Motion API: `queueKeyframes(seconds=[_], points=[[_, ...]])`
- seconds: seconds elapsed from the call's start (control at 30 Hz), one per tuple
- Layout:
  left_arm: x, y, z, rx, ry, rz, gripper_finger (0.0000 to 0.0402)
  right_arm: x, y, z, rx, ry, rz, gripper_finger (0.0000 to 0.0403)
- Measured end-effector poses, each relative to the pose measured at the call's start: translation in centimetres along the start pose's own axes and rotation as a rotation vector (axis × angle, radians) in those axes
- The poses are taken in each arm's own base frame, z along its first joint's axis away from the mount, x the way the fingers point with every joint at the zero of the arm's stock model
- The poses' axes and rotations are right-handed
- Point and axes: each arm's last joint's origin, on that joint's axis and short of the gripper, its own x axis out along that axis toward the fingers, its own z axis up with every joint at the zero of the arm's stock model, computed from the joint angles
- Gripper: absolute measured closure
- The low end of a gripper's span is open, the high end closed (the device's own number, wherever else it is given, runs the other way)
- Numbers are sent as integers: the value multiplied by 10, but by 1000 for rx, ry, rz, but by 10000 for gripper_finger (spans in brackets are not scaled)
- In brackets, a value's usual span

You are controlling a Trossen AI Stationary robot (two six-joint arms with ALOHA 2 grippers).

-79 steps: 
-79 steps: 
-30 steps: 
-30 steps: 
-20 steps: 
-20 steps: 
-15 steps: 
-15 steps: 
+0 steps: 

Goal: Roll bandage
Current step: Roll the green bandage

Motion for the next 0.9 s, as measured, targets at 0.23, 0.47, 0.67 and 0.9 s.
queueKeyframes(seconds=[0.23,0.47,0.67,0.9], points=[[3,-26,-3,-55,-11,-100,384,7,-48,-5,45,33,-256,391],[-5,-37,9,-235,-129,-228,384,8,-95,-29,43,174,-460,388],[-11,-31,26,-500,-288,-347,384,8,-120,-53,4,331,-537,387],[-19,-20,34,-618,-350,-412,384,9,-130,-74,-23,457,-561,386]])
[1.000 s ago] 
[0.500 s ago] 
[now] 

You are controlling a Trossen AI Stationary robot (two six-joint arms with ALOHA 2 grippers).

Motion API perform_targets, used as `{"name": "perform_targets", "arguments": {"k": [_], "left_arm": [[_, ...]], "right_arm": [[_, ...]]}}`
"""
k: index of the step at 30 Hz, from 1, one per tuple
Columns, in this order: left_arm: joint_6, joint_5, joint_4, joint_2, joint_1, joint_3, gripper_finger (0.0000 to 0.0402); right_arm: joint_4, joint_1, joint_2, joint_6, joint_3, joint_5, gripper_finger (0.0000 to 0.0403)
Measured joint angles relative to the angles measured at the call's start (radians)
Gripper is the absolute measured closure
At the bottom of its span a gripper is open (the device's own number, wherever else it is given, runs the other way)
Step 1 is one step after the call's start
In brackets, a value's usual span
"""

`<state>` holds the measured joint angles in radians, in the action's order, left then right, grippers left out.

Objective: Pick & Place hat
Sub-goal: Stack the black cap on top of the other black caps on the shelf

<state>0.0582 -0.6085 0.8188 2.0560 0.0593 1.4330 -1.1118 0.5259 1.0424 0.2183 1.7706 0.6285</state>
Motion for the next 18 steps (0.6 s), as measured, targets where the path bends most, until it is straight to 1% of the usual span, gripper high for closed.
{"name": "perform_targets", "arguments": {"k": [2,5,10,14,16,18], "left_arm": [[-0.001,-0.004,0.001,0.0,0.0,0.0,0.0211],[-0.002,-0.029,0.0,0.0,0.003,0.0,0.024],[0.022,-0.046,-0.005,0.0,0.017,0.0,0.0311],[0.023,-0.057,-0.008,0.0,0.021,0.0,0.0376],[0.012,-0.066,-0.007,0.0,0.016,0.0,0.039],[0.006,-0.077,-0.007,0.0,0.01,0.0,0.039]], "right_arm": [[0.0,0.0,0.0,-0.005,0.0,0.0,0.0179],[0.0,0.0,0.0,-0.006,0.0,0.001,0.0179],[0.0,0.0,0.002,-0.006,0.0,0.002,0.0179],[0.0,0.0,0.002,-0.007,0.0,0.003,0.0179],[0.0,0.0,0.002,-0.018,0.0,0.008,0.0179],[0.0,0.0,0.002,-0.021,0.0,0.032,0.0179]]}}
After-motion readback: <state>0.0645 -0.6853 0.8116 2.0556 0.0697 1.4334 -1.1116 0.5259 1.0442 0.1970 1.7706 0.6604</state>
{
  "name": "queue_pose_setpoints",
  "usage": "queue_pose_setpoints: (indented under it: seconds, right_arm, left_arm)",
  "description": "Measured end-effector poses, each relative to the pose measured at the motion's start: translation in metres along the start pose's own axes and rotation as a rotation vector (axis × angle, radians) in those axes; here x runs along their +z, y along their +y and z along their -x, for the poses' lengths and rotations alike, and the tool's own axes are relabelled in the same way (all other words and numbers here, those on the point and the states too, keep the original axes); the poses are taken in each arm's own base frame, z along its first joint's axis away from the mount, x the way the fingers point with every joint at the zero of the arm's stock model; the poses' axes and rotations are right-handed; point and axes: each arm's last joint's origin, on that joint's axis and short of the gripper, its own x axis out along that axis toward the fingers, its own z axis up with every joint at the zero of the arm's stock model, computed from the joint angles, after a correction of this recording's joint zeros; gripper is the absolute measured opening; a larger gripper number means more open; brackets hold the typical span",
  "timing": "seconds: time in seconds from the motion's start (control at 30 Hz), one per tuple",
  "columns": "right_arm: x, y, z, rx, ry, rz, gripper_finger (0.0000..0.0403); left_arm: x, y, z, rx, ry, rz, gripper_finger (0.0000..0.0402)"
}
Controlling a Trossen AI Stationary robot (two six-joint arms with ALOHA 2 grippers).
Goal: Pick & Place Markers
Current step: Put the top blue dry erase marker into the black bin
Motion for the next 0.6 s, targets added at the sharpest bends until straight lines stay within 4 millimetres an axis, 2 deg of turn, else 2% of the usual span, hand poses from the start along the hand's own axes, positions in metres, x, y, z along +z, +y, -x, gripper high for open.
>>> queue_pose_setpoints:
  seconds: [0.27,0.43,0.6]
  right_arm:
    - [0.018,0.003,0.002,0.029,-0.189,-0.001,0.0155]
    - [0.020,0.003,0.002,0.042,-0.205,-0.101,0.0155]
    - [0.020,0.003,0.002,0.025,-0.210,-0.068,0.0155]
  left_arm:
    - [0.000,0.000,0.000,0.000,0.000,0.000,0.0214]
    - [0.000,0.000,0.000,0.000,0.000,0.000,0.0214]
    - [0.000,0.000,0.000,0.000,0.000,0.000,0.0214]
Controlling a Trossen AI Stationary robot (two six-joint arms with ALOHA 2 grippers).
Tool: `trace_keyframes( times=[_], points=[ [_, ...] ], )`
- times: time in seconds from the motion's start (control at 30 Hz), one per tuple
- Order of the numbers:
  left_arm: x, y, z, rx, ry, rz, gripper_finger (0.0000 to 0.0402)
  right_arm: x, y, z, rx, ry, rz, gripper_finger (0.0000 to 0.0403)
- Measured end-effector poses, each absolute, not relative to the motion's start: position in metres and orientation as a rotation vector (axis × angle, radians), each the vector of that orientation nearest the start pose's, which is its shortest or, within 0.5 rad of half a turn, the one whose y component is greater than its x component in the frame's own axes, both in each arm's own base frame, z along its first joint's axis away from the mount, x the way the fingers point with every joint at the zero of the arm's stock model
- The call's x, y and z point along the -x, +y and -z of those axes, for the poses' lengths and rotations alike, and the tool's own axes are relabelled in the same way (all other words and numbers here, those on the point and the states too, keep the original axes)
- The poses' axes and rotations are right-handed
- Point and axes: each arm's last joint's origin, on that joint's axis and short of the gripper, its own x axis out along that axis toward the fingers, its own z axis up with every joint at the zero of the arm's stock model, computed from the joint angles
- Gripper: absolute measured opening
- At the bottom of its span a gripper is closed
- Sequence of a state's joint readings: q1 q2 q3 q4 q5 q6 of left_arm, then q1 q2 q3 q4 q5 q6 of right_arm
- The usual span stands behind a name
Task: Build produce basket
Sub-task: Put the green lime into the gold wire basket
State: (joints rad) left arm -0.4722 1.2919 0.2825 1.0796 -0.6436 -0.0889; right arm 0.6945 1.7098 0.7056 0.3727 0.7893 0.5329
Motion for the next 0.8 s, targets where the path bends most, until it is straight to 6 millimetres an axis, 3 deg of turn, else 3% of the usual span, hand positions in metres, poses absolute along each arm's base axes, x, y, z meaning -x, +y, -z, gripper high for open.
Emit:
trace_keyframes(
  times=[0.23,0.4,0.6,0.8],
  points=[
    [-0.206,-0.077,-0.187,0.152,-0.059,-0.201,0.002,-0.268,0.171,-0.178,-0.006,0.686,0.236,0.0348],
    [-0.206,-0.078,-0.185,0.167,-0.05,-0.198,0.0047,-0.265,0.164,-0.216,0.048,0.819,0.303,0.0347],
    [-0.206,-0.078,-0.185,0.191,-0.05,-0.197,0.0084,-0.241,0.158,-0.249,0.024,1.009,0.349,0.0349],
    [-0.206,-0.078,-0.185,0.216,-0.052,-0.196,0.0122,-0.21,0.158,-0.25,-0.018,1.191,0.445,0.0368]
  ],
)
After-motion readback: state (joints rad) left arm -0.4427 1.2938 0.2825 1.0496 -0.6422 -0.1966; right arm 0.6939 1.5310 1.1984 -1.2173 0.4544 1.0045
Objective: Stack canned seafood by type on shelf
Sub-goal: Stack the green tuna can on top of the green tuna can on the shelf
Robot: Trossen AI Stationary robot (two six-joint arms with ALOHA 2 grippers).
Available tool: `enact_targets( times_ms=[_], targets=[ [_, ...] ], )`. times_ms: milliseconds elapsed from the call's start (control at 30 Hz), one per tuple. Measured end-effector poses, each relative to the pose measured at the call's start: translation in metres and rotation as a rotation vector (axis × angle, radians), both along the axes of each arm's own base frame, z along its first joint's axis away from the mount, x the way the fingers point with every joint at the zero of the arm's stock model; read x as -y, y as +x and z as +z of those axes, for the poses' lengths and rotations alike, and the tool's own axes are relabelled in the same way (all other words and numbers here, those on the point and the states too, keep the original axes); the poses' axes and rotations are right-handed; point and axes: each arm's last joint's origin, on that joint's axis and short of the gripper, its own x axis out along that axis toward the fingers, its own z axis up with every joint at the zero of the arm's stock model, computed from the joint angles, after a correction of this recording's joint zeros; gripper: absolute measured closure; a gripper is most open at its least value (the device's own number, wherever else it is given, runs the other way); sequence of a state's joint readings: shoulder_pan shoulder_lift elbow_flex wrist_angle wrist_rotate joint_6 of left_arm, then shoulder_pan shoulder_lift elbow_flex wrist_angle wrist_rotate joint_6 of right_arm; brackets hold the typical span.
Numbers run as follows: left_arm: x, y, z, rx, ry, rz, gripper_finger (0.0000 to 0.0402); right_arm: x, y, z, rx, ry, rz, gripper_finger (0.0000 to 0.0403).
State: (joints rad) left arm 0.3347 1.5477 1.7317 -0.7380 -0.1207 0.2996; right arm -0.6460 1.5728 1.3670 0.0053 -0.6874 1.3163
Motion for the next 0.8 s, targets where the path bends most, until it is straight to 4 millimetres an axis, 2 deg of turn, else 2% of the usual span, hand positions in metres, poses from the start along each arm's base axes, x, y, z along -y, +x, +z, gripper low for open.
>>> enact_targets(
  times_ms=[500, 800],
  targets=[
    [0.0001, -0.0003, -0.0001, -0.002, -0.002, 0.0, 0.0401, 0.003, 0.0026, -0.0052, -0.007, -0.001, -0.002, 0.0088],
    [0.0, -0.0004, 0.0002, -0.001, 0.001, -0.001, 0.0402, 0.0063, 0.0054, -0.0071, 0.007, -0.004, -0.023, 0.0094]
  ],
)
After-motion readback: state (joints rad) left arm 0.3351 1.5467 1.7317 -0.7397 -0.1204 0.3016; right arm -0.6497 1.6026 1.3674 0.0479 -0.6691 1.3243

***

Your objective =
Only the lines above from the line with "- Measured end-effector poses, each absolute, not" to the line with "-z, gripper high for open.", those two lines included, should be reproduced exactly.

Response =
- Measured end-effector poses, each absolute, not relative to the motion's start: position in metres and orientation as a rotation vector (axis × angle, radians), each the vector of that orientation nearest the start pose's, which is its shortest or, within 0.5 rad of half a turn, the one whose y component is greater than its x component in the frame's own axes, both in each arm's own base frame, z along its first joint's axis away from the mount, x the way the fingers point with every joint at the zero of the arm's stock model
- The call's x, y and z point along the -x, +y and -z of those axes, for the poses' lengths and rotations alike, and the tool's own axes are relabelled in the same way (all other words and numbers here, those on the point and the states too, keep the original axes)
- The poses' axes and rotations are right-handed
- Point and axes: each arm's last joint's origin, on that joint's axis and short of the gripper, its own x axis out along that axis toward the fingers, its own z axis up with every joint at the zero of the arm's stock model, computed from the joint angles
- Gripper: absolute measured opening
- At the bottom of its span a gripper is closed
- Sequence of a state's joint readings: q1 q2 q3 q4 q5 q6 of left_arm, then q1 q2 q3 q4 q5 q6 of right_arm
- The usual span stands behind a name
Task: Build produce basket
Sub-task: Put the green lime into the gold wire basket
State: (joints rad) left arm -0.4722 1.2919 0.2825 1.0796 -0.6436 -0.0889; right arm 0.6945 1.7098 0.7056 0.3727 0.7893 0.5329
Motion for the next 0.8 s, targets where the path bends most, until it is straight to 6 millimetres an axis, 3 deg of turn, else 3% of the usual span, hand positions in metres, poses absolute along each arm's base axes, x, y, z meaning -x, +y, -z, gripper high for open.

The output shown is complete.